What to work on =
Given the material below, return only the lines starting at the line with "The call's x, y" and ending at the line with "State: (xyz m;", exactly as they appear.

Given data =
- Opening Delimiter -
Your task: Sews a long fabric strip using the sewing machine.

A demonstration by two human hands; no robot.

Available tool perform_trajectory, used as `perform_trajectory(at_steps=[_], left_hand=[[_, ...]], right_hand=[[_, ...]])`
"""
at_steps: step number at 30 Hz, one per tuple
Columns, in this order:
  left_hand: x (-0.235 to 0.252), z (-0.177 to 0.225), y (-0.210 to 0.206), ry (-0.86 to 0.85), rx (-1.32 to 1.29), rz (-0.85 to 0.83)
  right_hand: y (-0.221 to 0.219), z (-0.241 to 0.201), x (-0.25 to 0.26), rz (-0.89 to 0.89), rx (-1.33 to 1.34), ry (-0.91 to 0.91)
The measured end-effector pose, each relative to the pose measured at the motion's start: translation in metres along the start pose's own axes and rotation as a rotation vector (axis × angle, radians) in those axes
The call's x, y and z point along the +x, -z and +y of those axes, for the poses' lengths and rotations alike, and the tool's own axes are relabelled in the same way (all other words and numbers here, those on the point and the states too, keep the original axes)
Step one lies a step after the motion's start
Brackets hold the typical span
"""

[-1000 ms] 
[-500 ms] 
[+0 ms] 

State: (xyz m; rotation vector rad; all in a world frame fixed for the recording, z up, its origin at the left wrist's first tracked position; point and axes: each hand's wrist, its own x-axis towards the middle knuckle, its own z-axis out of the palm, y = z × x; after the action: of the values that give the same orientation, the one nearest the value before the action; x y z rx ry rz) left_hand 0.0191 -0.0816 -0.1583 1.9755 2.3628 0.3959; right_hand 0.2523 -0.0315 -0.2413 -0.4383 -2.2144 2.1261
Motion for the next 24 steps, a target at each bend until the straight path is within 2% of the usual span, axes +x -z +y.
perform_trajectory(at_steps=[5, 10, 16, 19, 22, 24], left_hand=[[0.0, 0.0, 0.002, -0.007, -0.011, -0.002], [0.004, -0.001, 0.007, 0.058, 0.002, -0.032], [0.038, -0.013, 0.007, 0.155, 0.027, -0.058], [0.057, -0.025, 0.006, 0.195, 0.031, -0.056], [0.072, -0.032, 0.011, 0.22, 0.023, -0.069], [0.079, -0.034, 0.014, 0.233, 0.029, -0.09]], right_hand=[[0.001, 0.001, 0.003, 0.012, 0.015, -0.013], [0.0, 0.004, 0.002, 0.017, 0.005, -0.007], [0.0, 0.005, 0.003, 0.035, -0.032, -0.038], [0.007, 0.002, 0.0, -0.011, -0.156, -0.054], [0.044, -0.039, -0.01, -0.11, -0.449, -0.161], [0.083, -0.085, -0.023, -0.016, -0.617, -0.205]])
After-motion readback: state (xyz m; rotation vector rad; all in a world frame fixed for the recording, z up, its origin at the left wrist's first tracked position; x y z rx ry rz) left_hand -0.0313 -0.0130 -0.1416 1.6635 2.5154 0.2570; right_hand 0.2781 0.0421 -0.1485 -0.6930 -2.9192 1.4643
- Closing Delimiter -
Output for this exercise =
The call's x, y and z point along the +x, -z and +y of those axes, for the poses' lengths and rotations alike, and the tool's own axes are relabelled in the same way (all other words and numbers here, those on the point and the states too, keep the original axes)
Step one lies a step after the motion's start
Brackets hold the typical span
"""

[-1000 ms] 
[-500 ms] 
[+0 ms] 

State: (xyz m; rotation vector rad; all in a world frame fixed for the recording, z up, its origin at the left wrist's first tracked position; point and axes: each hand's wrist, its own x-axis towards the middle knuckle, its own z-axis out of the palm, y = z × x; after the action: of the values that give the same orientation, the one nearest the value before the action; x y z rx ry rz) left_hand 0.0191 -0.0816 -0.1583 1.9755 2.3628 0.3959; right_hand 0.2523 -0.0315 -0.2413 -0.4383 -2.2144 2.1261

That's the answer, with nothing more to add.